Title: First Time.
Fandom: Psyren
Rating: PG-13
Summary: Haruhiko remembered the first time he had sex. Yeah, he was never doing that again. OMC/Haruhiko.
Fan Bingo squares:First time for everything, the way we were (pre-canon), wild-card (Hey, it's that guy – minor characters).
Haruhiko remembered the first time he had sex. Yeah, he was never doing thatagain. He might have just gotten himself into a little bit of trouble trying to help out Chika (that was before he got himself into a whole lot of 'end of world' trouble trying to do the same), and everything had kind of spiraled from there. It was hard enough finding legitimate work when you were only 17, try finding legitimate work that paid enough to cover criminally high medical bills.
And, well. Fair was fair, right? If the hospital was going to fucking extort money out of them just to keep Chika breathing, then Haruhiko and Lan might as well make a little money in ways that were just on the wrong side of right, as well. At first it had been little things. Lying about his age so he could get shitty bar jobs. Pawning off goods that didn't technically belong to him. Delivering the odd parcel and hoping like fuck that no-one sprung a knife on him instead of handing over the cold, hard cash. That sort of thing.
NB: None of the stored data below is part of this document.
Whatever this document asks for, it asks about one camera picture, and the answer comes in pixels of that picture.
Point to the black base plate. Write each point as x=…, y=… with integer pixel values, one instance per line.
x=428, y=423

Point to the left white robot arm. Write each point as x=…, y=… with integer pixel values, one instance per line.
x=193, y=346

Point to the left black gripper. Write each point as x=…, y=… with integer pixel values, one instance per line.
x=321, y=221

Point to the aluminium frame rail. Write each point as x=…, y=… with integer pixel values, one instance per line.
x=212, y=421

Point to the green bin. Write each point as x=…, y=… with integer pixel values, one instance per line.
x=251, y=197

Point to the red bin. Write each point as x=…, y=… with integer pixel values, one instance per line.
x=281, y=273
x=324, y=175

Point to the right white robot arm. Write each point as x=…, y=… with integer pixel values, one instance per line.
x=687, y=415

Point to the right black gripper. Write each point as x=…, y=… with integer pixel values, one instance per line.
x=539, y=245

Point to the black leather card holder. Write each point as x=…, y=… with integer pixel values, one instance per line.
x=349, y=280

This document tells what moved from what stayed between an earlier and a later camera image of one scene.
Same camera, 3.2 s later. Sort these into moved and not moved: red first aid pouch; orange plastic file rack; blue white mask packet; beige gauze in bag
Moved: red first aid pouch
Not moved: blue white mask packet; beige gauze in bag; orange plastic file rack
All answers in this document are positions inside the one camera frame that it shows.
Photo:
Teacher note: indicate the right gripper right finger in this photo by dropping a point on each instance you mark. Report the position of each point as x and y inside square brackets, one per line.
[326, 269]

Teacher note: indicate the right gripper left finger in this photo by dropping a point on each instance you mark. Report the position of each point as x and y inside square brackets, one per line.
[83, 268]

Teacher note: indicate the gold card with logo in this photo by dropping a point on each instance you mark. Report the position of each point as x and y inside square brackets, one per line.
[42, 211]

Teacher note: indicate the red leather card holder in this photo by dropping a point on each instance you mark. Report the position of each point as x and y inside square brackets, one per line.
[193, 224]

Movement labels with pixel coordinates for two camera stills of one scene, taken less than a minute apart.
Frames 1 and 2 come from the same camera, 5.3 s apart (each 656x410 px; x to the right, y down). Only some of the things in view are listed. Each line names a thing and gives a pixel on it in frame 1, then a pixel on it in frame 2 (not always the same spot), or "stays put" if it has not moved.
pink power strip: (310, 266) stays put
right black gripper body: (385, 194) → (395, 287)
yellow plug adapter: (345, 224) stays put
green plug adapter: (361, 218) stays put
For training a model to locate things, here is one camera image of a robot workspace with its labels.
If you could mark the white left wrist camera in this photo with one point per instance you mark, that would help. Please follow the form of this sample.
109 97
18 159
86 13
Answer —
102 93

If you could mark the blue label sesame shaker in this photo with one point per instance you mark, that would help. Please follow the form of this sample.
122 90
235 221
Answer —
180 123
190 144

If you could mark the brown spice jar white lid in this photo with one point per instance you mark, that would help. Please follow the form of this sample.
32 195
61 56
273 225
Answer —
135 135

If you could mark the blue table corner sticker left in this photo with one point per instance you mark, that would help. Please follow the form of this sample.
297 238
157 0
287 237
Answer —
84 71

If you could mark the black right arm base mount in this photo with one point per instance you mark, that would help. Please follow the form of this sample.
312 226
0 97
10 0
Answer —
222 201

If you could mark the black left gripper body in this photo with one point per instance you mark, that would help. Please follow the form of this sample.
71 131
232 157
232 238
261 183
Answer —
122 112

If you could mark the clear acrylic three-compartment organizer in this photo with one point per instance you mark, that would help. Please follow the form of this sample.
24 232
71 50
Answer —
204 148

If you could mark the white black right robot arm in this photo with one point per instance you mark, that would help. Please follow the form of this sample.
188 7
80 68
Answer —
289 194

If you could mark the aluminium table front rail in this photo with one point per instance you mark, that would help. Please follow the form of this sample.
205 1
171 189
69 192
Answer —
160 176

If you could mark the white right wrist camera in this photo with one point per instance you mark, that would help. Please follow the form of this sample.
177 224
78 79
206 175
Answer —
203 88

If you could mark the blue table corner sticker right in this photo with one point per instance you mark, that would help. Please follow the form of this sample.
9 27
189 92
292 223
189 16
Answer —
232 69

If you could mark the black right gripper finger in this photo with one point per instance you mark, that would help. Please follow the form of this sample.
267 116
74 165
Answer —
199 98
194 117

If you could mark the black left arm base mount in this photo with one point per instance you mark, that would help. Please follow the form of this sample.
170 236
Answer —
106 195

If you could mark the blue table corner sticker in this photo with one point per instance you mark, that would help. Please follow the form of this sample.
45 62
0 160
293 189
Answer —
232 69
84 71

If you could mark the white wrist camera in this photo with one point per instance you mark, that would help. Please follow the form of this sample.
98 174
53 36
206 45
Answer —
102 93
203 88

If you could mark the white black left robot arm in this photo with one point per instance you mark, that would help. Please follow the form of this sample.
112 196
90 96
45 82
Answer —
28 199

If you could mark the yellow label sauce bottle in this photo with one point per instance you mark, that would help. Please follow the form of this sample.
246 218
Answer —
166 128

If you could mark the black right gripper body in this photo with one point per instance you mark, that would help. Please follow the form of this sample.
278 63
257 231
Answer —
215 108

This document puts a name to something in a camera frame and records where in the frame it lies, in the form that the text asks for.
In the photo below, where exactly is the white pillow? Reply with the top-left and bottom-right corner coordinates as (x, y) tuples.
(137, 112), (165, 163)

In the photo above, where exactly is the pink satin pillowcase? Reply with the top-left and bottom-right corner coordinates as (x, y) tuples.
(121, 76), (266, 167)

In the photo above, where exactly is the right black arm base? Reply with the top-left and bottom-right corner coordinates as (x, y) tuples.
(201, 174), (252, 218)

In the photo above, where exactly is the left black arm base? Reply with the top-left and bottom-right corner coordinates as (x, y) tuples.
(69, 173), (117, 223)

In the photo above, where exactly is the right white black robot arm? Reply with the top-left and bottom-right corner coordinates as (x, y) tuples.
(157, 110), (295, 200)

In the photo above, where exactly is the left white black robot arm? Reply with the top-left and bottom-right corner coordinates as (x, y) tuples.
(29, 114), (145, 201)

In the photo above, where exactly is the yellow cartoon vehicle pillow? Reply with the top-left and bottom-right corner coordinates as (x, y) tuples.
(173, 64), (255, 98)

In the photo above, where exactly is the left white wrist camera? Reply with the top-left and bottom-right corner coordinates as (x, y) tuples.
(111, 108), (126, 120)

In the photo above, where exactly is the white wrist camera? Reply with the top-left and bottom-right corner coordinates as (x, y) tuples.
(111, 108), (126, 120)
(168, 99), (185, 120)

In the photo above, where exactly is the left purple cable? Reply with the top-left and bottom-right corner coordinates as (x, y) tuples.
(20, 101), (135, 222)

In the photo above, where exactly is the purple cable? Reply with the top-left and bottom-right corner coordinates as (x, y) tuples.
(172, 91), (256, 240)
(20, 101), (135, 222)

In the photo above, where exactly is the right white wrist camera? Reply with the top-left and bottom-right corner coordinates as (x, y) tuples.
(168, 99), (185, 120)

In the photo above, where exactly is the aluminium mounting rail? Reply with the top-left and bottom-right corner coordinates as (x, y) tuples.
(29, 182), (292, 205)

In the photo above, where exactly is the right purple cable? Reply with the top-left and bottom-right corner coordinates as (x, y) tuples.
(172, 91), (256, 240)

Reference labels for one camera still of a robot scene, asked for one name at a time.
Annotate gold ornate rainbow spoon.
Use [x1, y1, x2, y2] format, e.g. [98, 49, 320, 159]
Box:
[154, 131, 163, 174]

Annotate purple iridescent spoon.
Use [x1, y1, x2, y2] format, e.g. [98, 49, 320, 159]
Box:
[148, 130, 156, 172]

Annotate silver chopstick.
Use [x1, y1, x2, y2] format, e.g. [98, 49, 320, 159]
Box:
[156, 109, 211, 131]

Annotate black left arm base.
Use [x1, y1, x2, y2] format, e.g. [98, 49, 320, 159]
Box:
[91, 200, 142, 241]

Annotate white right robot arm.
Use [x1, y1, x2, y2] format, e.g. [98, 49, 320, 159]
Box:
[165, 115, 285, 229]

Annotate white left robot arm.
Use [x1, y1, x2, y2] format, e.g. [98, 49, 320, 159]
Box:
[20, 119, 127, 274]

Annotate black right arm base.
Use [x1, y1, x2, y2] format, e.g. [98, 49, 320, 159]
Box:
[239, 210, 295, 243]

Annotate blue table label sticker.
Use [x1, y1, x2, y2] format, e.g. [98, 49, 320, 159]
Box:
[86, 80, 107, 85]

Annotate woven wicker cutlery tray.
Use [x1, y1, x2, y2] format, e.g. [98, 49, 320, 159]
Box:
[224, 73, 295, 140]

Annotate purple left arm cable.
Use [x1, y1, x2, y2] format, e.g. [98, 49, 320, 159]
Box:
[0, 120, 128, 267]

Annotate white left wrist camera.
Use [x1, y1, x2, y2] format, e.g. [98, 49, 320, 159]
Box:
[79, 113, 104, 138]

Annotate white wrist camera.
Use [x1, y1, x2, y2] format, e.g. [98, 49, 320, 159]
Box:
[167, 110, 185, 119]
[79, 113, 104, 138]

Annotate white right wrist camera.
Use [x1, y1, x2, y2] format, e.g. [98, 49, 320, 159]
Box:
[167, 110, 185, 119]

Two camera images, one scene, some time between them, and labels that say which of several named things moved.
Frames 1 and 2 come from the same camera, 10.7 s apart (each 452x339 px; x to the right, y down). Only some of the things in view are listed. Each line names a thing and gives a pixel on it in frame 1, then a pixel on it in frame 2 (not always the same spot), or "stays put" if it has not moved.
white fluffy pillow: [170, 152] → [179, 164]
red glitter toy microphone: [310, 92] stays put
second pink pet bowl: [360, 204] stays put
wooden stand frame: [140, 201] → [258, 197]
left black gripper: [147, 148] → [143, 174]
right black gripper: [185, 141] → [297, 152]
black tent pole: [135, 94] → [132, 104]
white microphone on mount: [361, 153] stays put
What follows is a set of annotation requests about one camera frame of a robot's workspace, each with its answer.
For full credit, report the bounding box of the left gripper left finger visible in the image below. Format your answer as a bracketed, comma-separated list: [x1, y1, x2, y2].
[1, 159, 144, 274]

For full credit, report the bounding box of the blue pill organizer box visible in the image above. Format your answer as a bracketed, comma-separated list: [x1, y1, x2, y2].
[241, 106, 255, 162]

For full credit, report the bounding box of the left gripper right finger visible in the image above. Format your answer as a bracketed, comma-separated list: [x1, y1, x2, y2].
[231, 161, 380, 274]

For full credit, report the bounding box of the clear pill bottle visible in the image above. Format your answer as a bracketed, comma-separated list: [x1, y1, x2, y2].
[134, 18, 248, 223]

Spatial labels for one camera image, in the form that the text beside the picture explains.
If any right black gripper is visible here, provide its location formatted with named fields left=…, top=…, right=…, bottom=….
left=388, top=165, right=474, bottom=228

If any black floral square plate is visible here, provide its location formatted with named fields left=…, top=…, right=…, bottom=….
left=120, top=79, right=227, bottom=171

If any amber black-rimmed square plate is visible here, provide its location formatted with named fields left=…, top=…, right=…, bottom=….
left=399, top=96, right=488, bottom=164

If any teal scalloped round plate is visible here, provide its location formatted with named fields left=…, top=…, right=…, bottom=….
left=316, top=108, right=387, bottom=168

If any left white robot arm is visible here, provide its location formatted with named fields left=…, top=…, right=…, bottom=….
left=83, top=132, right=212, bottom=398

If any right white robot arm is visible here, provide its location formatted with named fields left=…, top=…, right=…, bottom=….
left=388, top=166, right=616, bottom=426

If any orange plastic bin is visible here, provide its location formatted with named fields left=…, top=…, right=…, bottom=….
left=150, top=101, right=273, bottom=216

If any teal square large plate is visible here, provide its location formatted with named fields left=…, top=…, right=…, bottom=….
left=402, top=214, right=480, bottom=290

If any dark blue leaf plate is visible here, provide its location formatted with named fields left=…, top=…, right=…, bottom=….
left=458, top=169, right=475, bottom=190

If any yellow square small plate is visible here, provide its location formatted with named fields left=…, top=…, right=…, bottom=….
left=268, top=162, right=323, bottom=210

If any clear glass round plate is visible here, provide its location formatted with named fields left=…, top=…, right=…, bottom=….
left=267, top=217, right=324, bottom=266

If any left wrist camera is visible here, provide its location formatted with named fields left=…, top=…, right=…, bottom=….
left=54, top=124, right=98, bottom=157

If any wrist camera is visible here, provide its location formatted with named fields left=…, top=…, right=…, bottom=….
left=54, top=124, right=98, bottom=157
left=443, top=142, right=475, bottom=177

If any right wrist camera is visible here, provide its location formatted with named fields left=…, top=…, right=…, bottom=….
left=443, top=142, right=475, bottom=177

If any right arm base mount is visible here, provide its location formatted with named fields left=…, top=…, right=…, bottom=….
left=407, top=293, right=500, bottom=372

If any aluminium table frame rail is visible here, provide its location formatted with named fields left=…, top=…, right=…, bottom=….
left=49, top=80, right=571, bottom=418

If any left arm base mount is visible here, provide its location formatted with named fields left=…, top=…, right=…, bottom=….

Ha, not much to be fucking proud of. But then, it wasn't as though they had much choice. Screw over the occasional drug dealer, or let your best friend's baby sister die because the hospital thought you should cover their power bill. Which was the moral option again?
Haruhiko was hot, so he couldn't really blame the other guy for hitting on him, or for flashing a few thousand yen when Haruhiko told him to buy a drink or piss off. What he could blame the man for was being such an incredibly badfuck, because Haruhiko knew sex couldn't possibly be that horrible normally. Shit. The population would have died out by now if that were the case. He could remember how sloppy the other man's mouth had been, how his fucking tongue had slurped across his cheek as one hand roughly tugged at Haruhiko's jeans. They'd never even left the bar – had ended up in the shitty bathroom that reeked off stale alcohol and piss out back – and Haruhiko had gone down onto his knees in that cesspool, wondering the whole fucking time if the germs were viral enough to pass through his jeans and contaminate his skin.
It was that moment that stayed with him more than any of the ones that followed, strangely enough. There, on his knees, his fingers trembling just a touch as he worked down the bastard's fly. He didn't remember much after that, just that there had been the wrong kind of heat and the absolutely wrong kind of pain. Oh, yeah. And the vomiting. He remembered the vomiting, and how raw his throat had been after he'd emptied the two meals he'd eaten that week in short, ragged up-chucks. But that hadn't come until afterward, once it was just him and that dingy toilet, one hand pressed against the dirt floor and the other gripping the rim tightly beneath his fingers. It was a good thing that the bathroom mirror had been smeared with grease, hairspray and who the fuck knew what else, because Haruhiko hated to think what he would have looked like, especially considering how much the twisted freak had liked his hair.
A couple of days later they'd been offered a role in a fucked-up religious cult that was directly challenging the Yakuza and pissing off people with shitloads of money. It had seemed like a more palpable option. Because, shit. In his scrapbook of most humiliating moments, being bent over a broken toilet by some panting, desperate fucker who couldn't even wait for Haruhiko to get his jeans down past his knees was wedged somewhere between getting beaten in a fist fight by an 8 year old and bursting into tears in front of Ian and Lan like a goddamn girl.
Yeah.
It had NOT been a good couple of months.
The end of the world was practically a blessing.